DATA SHOWN →
● ● ● ● ● ● ●

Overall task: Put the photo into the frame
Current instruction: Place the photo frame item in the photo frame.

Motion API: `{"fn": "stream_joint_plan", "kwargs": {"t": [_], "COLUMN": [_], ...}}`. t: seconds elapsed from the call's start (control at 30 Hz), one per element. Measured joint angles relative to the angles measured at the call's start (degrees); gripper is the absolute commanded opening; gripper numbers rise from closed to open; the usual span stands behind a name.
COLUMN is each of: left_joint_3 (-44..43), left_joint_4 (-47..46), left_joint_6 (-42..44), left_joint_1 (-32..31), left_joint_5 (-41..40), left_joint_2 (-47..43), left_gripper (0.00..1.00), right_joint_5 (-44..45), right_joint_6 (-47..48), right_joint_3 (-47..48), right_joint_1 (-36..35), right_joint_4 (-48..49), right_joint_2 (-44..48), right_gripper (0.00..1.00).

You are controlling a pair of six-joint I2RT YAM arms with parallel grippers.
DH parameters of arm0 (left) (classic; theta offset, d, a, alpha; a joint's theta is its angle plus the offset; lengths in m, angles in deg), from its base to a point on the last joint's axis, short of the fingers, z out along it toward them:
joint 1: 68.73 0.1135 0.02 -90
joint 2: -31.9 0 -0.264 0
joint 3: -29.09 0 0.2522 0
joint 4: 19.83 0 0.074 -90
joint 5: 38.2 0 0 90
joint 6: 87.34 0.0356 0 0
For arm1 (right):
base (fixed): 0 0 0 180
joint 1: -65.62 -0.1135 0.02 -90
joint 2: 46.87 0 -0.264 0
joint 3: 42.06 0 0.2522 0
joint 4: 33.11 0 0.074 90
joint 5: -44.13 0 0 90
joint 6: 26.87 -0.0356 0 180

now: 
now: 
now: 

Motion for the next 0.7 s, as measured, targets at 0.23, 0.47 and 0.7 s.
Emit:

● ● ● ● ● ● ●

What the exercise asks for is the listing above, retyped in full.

TASK RESULT →
Overall task: Put the photo into the frame
Current instruction: Place the photo frame item in the photo frame.

Motion API: `{"fn": "stream_joint_plan", "kwargs": {"t": [_], "COLUMN": [_], ...}}`. t: seconds elapsed from the call's start (control at 30 Hz), one per element. Measured joint angles relative to the angles measured at the call's start (degrees); gripper is the absolute commanded opening; gripper numbers rise from closed to open; the usual span stands behind a name.
COLUMN is each of: left_joint_3 (-44..43), left_joint_4 (-47..46), left_joint_6 (-42..44), left_joint_1 (-32..31), left_joint_5 (-41..40), left_joint_2 (-47..43), left_gripper (0.00..1.00), right_joint_5 (-44..45), right_joint_6 (-47..48), right_joint_3 (-47..48), right_joint_1 (-36..35), right_joint_4 (-48..49), right_joint_2 (-44..48), right_gripper (0.00..1.00).

You are controlling a pair of six-joint I2RT YAM arms with parallel grippers.
DH parameters of arm0 (left) (classic; theta offset, d, a, alpha; a joint's theta is its angle plus the offset; lengths in m, angles in deg), from its base to a point on the last joint's axis, short of the fingers, z out along it toward them:
joint 1: 68.73 0.1135 0.02 -90
joint 2: -31.9 0 -0.264 0
joint 3: -29.09 0 0.2522 0
joint 4: 19.83 0 0.074 -90
joint 5: 38.2 0 0 90
joint 6: 87.34 0.0356 0 0
For arm1 (right):
base (fixed): 0 0 0 180
joint 1: -65.62 -0.1135 0.02 -90
joint 2: 46.87 0 -0.264 0
joint 3: 42.06 0 0.2522 0
joint 4: 33.11 0 0.074 90
joint 5: -44.13 0 0 90
joint 6: 26.87 -0.0356 0 180

now: 
now: 
now: 

Motion for the next 0.7 s, as measured, targets at 0.23, 0.47 and 0.7 s.
Emit:

This answer has been given in full.